* **What is required**
Please return all lines of the data below containing the string "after".

* **Stored data**
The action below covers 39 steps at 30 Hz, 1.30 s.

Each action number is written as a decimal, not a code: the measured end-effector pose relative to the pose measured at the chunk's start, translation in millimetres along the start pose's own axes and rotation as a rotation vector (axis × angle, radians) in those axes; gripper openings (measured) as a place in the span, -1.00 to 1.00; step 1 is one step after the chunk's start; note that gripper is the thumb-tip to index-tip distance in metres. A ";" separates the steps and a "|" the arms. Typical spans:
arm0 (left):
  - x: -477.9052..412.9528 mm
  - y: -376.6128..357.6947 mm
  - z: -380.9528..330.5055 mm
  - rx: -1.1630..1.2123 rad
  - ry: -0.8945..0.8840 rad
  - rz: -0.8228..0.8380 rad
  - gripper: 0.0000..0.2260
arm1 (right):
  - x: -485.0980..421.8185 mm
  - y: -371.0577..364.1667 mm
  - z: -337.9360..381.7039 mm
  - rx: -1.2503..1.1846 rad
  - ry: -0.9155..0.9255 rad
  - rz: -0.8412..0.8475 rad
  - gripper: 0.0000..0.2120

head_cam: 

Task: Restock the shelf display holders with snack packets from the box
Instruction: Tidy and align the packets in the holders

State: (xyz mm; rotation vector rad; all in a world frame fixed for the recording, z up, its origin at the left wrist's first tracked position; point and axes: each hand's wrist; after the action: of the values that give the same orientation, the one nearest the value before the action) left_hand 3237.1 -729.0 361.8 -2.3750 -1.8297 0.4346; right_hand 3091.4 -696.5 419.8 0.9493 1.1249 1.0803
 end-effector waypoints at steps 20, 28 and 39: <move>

* **Output of the exercise**
Each action number is written as a decimal, not a code: the measured end-effector pose relative to the pose measured at the chunk's start, translation in millimetres along the start pose's own axes and rotation as a rotation vector (axis × angle, radians) in those axes; gripper openings (measured) as a place in the span, -1.00 to 1.00; step 1 is one step after the chunk's start; note that gripper is the thumb-tip to index-tip distance in metres. A ";" separates the steps and a "|" the arms. Typical spans:
State: (xyz mm; rotation vector rad; all in a world frame fixed for the recording, z up, its origin at the left wrist's first tracked position; point and axes: each hand's wrist; after the action: of the values that give the same orientation, the one nearest the value before the action) left_hand 3237.1 -729.0 361.8 -2.3750 -1.8297 0.4346; right_hand 3091.4 -696.5 419.8 0.9493 1.1249 1.0803

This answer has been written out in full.